Reflections on the Readings
Twenty-Eighth Sunday in Ordinary Time - October 11, 2009
Nineteenth Sunday After Pentecost - Year B
By Dennis Hankins
"You lack one thing; go, sell what you have, and give to the poor, and you will have treasure in heaven; and come, follow me." (Jesus, to the rich man)
It is a fact, you can't take it with you. And trying to keep it to yourself could keep you from eternal life.
The rich man asked how to inherit eternal life. Perhaps he had accumulated his wealth not only by his business dealings but also through inheritance. Jesus, however referred to the life this man requested as treasure. Perhaps the rich man thought he could come into the life Jesus spoke of without any effort or personal participation. Much like how one may inherit the family fortune.
Pride goes before a fall, and this rich man's testimony seems to have holes in it. He claimed fidelity to all the commandments.
"One thing you lack."
"Really?" said the rich man. "What is it? I'll do anything you ask of me."
Drawing upon years of negotiating experience, he was ready to make a deal with the Master. What Jesus saw was an empty soul, shriveled up by stinginess, greed, and a callousness toward the poor.
With eyes filled with love and invitation, Jesus gazed deeply into the rich man's soul. The rich man waited for the Master to give him a proposition. He was sure he could accommodate anything he might be asked to do.
Softly Jesus speaks, "You lack one thing; go, sell what you have, and give to the poor, and you will have treasure in heaven; and come, follow me."
Simple, right? No, I'm sorry. Not so easy for this man. You see, he had great possessions. Years of accumulation, inheritance, business deals, and the like had blurred his vision. Even now it was blinding him. Others? Give my stuff to others?
His excited face evaporated as his mind calculated what this new treasure would cost him.
I was raised in a church that preached and expected people to be 'born again.' Many through the years had knelt at the old fashioned altar and found grace and peace for their souls. I am one of those who knelt at that altar, who prayed and cried, and repented my way into the arms of Jesus. Some of you have a similar background.
Isn't it interesting that Jesus invited this rich man to his treasure by asking him to forsake his? Treasure in heaven, being saved, entering into eternal life in the New Testament is mostly about opening your heart to God and others. This is because the human condition can be mostly characterized as being closed to God and others; like the poor, the weak, and the helpless.
The way Jesus speaks of conversion is more of a daily necessity rather than a single, one time event. Praying through at an altar is fine. I would never denigrate it or my experience at such an altar.

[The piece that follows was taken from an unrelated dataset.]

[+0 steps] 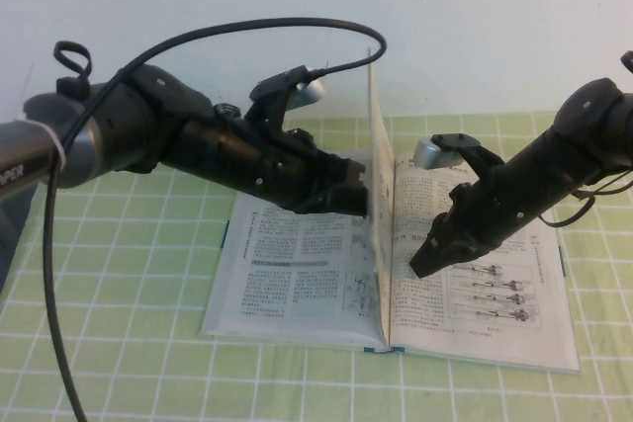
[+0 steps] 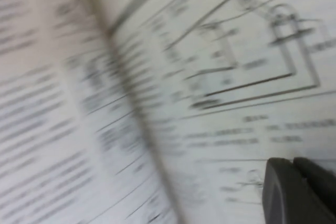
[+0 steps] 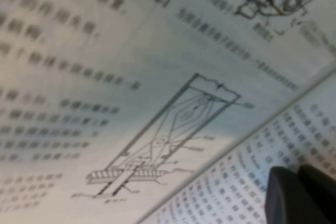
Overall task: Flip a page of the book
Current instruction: Open the closed book
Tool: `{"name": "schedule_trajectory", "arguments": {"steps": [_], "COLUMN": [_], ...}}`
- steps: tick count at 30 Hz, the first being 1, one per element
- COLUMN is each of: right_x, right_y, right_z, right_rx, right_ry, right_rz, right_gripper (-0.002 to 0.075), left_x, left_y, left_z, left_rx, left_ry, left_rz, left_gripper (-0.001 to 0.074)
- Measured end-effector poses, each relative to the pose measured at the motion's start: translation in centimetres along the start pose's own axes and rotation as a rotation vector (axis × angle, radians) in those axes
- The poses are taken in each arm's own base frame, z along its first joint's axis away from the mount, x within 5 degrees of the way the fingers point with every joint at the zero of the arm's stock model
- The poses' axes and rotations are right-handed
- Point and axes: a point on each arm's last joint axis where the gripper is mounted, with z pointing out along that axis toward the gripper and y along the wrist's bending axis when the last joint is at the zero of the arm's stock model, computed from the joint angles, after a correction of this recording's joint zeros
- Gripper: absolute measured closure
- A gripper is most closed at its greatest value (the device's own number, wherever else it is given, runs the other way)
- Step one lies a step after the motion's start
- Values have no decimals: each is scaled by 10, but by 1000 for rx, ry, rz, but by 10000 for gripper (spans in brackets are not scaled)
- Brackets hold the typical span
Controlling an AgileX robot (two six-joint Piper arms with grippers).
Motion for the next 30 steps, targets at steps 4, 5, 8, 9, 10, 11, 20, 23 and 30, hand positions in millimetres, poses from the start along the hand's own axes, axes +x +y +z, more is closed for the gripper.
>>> {"name": "schedule_trajectory", "arguments": {"steps": [4, 5, 8, 9, 10, 11, 20, 23, 30], "right_x": [1, 1, 2, 2, 2, 2, -1, -1, -1], "right_y": [-3, -3, -3, -3, -3, -2, 0, 0, 0], "right_z": [-1, -1, -2, -2, -2, -2, -2, -2, -2], "right_rx": [15, 17, 11, 8, 6, 2, -23, -25, -23], "right_ry": [6, 8, 11, 11, 11, 10, -16, -18, -22], "right_rz": [12, 10, 16, 17, 18, 20, 31, 32, 27], "right_gripper": [683, 683, 683, 683, 683, 683, 683, 683, 685], "left_x": [-4, -5, -6, -6, -7, -8, -27, -36, -29], "left_y": [-23, -28, -34, -35, -35, -36, -63, -75, -99], "left_z": [9, 11, 13, 13, 13, 13, -6, -17, -11], "left_rx": [30, 36, 44, 45, 46, 42, 101, 119, 69], "left_ry": [1, 0, -2, -2, -3, -5, 5, -12, 78], "left_rz": [61, 76, 97, 99, 100, 106, 174, 199, 287], "left_gripper": [737, 737, 737, 737, 737, 737, 737, 737, 737]}}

This is important. If I get to heaven and say I remember the time, the place, the very moment of my coming to know Jesus, but lived my life with a closed heart to my neighbor, to the poor, to the downtrodden, and the new comer in the pew in front of me, I'll be no better than the rich man who kept all the commandments and still lacked one thing.
Treasure in heaven is found in the hungry we feed, in the cup of water we give to the thirsty, and the naked we clothe. That's where we enter the kingdom and the age to come.

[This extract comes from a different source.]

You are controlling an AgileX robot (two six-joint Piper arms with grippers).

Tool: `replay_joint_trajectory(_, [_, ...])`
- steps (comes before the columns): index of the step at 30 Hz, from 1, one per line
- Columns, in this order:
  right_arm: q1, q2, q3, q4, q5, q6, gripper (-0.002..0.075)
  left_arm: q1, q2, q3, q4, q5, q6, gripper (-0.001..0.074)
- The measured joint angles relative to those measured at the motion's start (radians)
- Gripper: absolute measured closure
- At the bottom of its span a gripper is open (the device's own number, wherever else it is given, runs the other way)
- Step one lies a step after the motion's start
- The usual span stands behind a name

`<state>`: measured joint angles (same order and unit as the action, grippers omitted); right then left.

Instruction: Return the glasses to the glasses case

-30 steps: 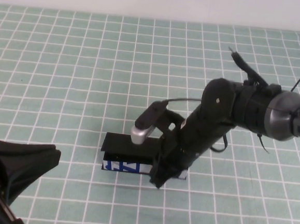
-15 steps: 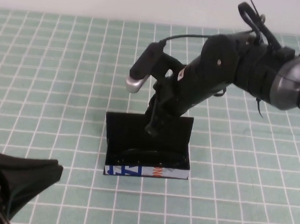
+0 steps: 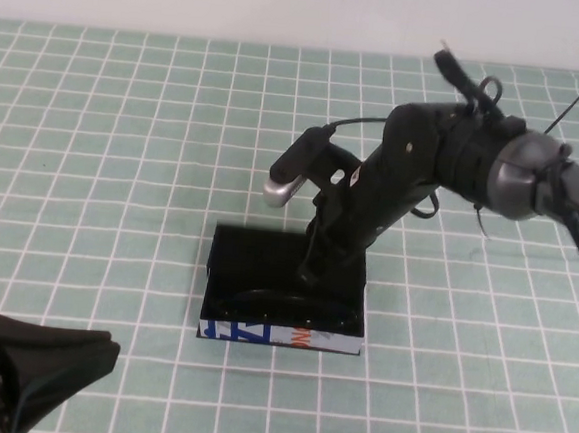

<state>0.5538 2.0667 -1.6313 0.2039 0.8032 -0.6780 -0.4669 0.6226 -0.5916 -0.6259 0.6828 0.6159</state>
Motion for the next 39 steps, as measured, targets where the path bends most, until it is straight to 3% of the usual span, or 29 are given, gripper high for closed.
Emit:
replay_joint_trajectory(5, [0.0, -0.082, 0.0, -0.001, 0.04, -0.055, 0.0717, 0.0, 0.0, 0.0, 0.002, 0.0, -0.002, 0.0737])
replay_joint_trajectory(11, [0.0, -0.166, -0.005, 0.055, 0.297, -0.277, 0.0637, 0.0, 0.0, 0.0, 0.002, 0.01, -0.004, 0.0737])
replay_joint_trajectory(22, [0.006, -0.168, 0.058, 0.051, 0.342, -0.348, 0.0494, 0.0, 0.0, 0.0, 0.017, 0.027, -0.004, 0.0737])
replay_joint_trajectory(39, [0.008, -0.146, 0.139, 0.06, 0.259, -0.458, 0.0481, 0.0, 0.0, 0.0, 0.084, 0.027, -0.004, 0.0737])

As much as I embrace the precious time I repented of my sins way back when I was a hardened sinner at the ripe old age of nine, conversion is really a lifestyle. It is a daily metanoia, a change of attitude and mind about the good God above and the world he loves.
Let us pray: Dear Father, you spared not even you son, that the light of life would penetrate the blindness of my soul. Through your son who emptied himself and came as a servant, who rules and reigns with you and the Holy Spirit. Amen.